Photo of students around a table working on a project together during Summer Study 2012.
Study groups bring together people with shared interests.

For our son with autism, making friends has always been an effort. He does not see friendship as evolving from sitting around doing nothing with pals—he needs the structure of an activity and then builds trusting relationships from there.

My daughter is in her second year at college. She is active in dorm activities and was voted dorm leader. She has made a lot of friends.

Our child joined social clubs with specific interests—such as human rights and environmental groups—and showed up for campus events with classmates he met.
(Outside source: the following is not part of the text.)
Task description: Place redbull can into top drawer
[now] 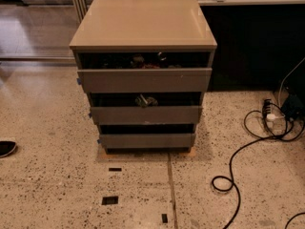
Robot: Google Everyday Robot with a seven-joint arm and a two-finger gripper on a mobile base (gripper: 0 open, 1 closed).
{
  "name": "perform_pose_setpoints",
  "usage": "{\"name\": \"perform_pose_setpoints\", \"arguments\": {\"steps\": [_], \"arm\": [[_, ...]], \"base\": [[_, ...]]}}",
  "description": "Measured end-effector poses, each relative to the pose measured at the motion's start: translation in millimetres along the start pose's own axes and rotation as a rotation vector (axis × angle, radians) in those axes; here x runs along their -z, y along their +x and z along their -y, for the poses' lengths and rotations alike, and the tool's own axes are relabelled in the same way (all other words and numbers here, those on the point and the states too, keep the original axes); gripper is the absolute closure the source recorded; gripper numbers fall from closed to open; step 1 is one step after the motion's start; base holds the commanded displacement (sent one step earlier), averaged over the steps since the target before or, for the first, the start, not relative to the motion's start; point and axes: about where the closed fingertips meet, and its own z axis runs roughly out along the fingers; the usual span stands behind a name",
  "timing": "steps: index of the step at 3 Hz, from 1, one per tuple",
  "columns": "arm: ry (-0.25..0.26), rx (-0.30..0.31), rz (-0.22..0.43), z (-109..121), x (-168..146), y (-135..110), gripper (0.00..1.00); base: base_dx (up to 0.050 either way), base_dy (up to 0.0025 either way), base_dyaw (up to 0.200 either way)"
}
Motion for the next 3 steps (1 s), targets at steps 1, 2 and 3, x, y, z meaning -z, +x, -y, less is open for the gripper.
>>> {"name": "perform_pose_setpoints", "arguments": {"steps": [1, 2, 3], "arm": [[0.0, 0.0, 0.0, 0, 0, 0, 0.0], [0.002, -0.079, 0.016, 3, -4, -3, 0.0], [0.005, -0.152, 0.027, 10, -10, -3, 0.0]], "base": [[0.0, 0.0, 0.0], [0.0, 0.0, 0.0], [0.0, 0.0, 0.0]]}}
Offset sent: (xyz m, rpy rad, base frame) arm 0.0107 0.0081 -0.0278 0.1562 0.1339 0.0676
Parents should avoid being pressured into "letting go and seeing what happens," in other words, feeling they must drop him at the dorm door and drive off with fingers crossed. For our son, while he is academically fine in college-level work, he is not socially ready to be left to his own devices one hundred percent of the time. The university understands this and values ongoing family involvement. They facilitate parent-to-parent connections.

One of the most effective things we have done to continue offering support while also backing away as much as we can is to hire a peer mentor. Volunteers are often very helpful, but a student who works for the family is much more focused and reliable—crucial for a sense of stability and trust. We have found a fantastic young man who enjoys working with our son. The guy is amazing—he has already spent a year in England supporting a masters student with cerebral palsy, and has provided care and companionship for another young person with Down syndrome. We've figured out a workable schedule of five to six hours a week for him to focus with our son on specific social tasks. It's all couched in fun (going to the campus gym and working out, attending a concert together, etc.), but we have goals for him to work on, sort-of like an IEP. A peer introduced as "my friend, Joe" can fit into situations in which parents cannot, and yet he can also partner with parents for good follow-up at home. He engages in social activities with his peer tutor that he would not do alone.

Try new approaches. Take one day at a time.